NVIDIA Have enjoyed the fruits of their labors with the recent launch of Kepler, their latest ultra-efficient desktop GPU architecture. The NVIDIA GeForce GTX 680 seized the crown for graphics performance, but also has a price tag fit for kings. Now NVIDIA are back to address the needs of performance gamers with GeForce GTX 670, using the same GK104 GPU found in GTX 680 along with 2GB of GDDR5 memory running at the same clock speeds. For around $399 the GeForce GTX 670 matches price to the AMD Radeon HD 7950, yet performs to the level of Radeon HD 7970. In this article Benchmark Reviews tests the NVIDIA GeForce GTX 670 video card against the leading competition, including the GeForce GTX 570 that it replaces.
NVIDIA targets high-performance gaming enthusiasts look to upgrade their aging graphics card with their GeForce GTX 670 video card, who tend to update their hardware every few years.

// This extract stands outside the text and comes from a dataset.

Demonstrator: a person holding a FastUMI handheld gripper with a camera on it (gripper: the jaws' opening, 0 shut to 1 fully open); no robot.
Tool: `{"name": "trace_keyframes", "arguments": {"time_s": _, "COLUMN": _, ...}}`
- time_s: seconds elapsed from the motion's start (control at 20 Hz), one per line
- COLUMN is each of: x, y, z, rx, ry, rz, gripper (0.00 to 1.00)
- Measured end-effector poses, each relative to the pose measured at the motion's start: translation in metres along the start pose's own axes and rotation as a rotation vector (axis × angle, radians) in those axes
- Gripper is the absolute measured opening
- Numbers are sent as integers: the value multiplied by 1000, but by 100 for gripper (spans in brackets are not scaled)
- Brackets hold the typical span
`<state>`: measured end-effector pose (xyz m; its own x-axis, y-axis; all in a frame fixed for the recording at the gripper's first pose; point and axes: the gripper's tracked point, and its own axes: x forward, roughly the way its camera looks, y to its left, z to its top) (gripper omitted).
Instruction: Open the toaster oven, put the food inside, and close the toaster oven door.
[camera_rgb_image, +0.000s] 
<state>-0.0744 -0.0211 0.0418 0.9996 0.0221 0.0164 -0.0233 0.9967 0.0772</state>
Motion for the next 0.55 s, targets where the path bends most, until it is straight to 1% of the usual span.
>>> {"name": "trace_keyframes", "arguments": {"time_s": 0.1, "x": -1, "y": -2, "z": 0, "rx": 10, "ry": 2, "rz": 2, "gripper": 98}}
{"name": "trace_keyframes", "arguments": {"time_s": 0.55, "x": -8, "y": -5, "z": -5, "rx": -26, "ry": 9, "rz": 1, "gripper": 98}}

In order to best illustrate the GTX 670s performance potential, we use the most demanding PC video game titles and benchmark software available. Video frame rate performance is tested against a large collection of competing desktop graphics products, such as the AMD Radeon HD 7970 (Tahiti). Crysis Warhead compares DirectX 10 performance levels, joined by newer DirectX 11 benchmarks such as: 3DMark11, Batman: Arkham City, Battlefield 3, and Unigine Heaven 3.

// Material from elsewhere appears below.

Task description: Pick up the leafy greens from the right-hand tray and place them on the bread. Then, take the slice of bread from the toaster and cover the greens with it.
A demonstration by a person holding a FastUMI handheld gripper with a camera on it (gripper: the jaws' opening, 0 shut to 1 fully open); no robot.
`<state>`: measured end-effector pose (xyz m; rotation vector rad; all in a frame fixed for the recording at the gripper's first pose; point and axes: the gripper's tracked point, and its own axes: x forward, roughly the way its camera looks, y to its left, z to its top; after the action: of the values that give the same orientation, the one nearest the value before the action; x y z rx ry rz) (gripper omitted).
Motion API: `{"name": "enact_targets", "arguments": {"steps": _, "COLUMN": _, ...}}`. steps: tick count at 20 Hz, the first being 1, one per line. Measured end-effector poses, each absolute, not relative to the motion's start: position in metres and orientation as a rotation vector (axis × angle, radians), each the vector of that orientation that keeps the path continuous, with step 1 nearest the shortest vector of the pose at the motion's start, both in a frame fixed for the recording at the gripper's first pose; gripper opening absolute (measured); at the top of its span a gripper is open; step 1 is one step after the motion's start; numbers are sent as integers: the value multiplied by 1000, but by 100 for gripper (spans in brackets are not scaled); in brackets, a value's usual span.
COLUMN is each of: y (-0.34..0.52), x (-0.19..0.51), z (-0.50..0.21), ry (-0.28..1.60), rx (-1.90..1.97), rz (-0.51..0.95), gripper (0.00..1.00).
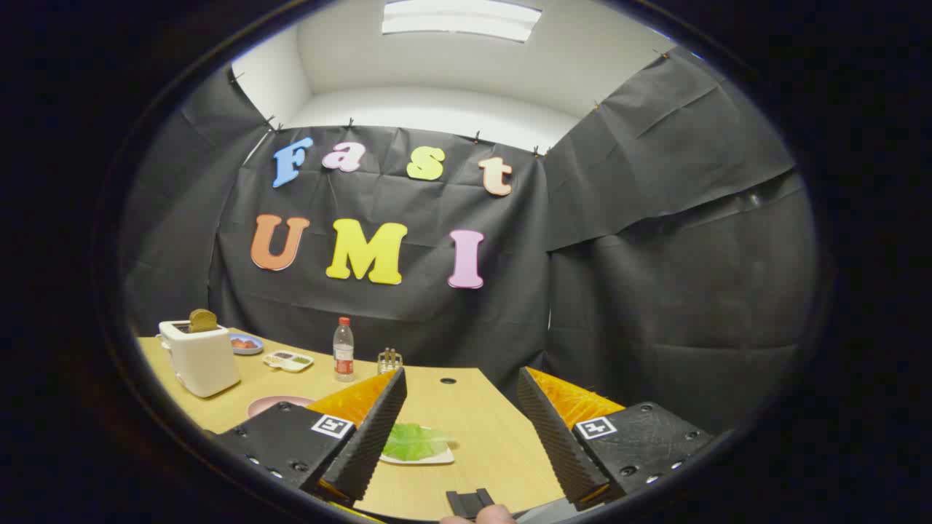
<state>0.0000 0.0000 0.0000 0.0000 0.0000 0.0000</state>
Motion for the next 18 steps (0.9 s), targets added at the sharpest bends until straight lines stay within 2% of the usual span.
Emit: {"name": "enact_targets", "arguments": {"steps": 18, "y": 14, "x": 9, "z": -6, "ry": 24, "rx": 7, "rz": 20, "gripper": 95}}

Of the many platforms available to enjoy video games, there's no question that the highest quality graphics come from PC. While game developers might not consider PC gaming as lucrative as entertainment consoles, companies like NVIDIA use desktop graphics to set the benchmark for smaller more compact designs that make it into notebooks, tablets, and smartphone devices. NVIDIA's Kepler GPU architecture is an example of this, delivering unprecedented performance while operating cooler and consuming far less power than previous flagship discrete graphics cards. Featuring their new NVIDIA GPU Boost technology, the GeForce GTX 670 video card can dynamically adjust power and clock speeds based on real-time application demands.

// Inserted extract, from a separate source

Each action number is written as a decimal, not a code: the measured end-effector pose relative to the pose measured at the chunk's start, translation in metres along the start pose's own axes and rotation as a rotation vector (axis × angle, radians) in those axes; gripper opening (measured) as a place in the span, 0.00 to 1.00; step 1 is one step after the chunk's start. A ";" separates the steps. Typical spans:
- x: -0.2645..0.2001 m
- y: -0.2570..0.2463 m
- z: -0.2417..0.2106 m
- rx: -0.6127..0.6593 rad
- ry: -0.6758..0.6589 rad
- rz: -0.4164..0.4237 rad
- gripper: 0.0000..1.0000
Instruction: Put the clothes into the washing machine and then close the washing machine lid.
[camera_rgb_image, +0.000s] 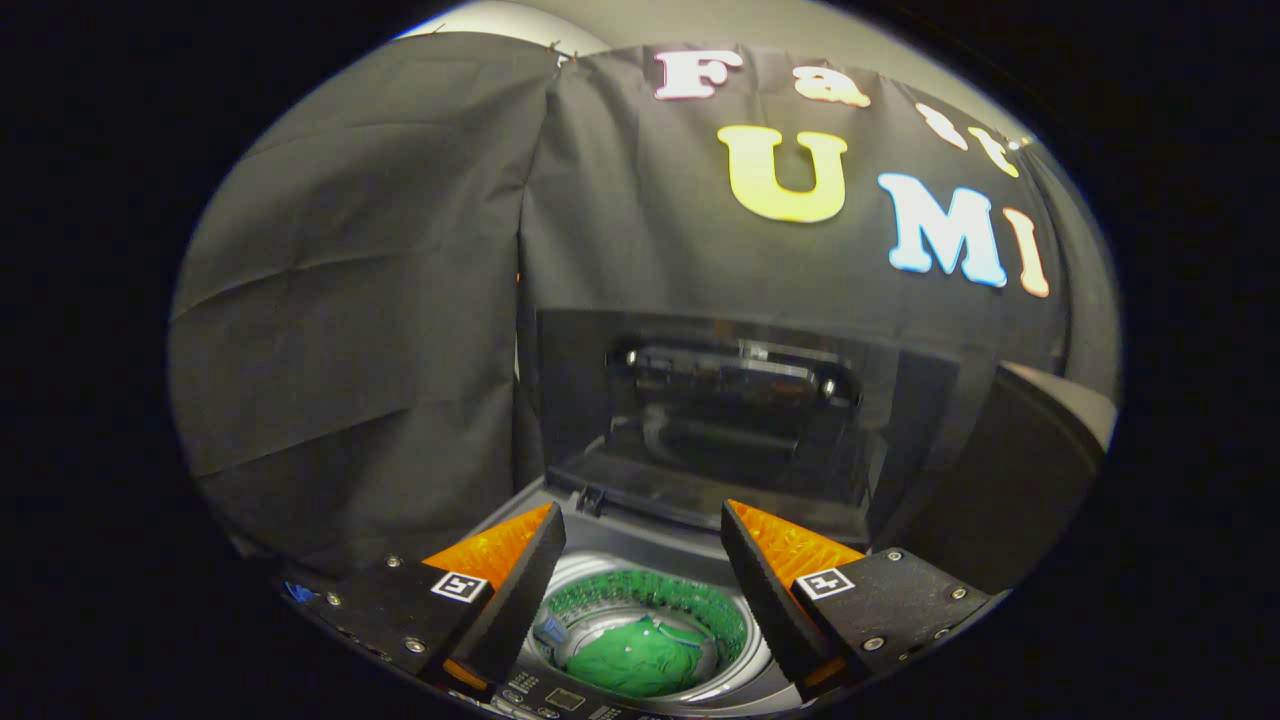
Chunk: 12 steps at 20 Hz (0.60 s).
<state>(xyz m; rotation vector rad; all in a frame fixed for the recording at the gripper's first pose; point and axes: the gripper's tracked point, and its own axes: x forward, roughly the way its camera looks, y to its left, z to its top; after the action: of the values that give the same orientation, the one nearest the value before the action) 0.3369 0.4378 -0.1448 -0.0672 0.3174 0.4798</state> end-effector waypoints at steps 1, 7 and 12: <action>-0.001 -0.003 0.011 -0.003 -0.033 -0.005 0.96; 0.004 -0.023 0.085 0.001 -0.173 -0.066 0.96; 0.026 -0.041 0.122 0.027 -0.182 -0.112 0.96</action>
<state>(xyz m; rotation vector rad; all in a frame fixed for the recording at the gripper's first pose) 0.4119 0.4299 -0.0379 -0.0142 0.1405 0.3672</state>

NVIDIA's GeForce GTX 670 graphics card is designed around their next-generation Kepler GPU architecture, which adopts key aspects from the previous Fermi architecture. Building from the 32-core Streaming Multiprocessor (SM) from Fermi on the GeForce GTX 580, NVIDIA optimized Kepler with twice the performance per watt using an innovative 192-core streaming multiprocessor (referred to as SMX) that exchanges a double speed processor clock for more processor cores. Utilizing seven SMX units, the GeForce GTX 670 boasts 1344 total CUDA cores which manage shader, texture, geometry, and compute tasks. GTX 670 shares an identical memory subsystem with GeForce GTX 680, which reduces the pipeline penalty for these many cores and allows memory speeds up to 6.0 Gb/s. Combined, these architecture improvements offer impressive performance gains while improving overall power efficiency, yet they actually represent only a small portion of new technology available with this product.
In addition to a new and improved Kepler GPU architecture with NVIDIA GPU Boost technology, the GeForce GTX 670 video card delivers refinements in the user experience. Smoother FXAA and adaptive vSync technology results in less chop, stutter, and tearing in on-screen motion. Overclockers might see their enthusiast experiments threatened by the presence of NVIDIA GPU Boost technology, but dynamically adjusting power and clock speed profiles can be supplemented with additional overclocking or shut off completely. Adaptive vSync on the other hand, is a welcome addition by all users - from the gamer to the casual computer user. This new technology adjusts the monitor's refresh rate whenever the FPS rate becomes too low to properly sustain vertical sync (when enabled), thereby reducing stutter and tearing artifacts. Finally, NVIDIA is introducing TXAA, a film-style anti-aliasing technique with a mix of hardware post-processing, custom CG file style AA resolve, and an optional temporal component for better image quality.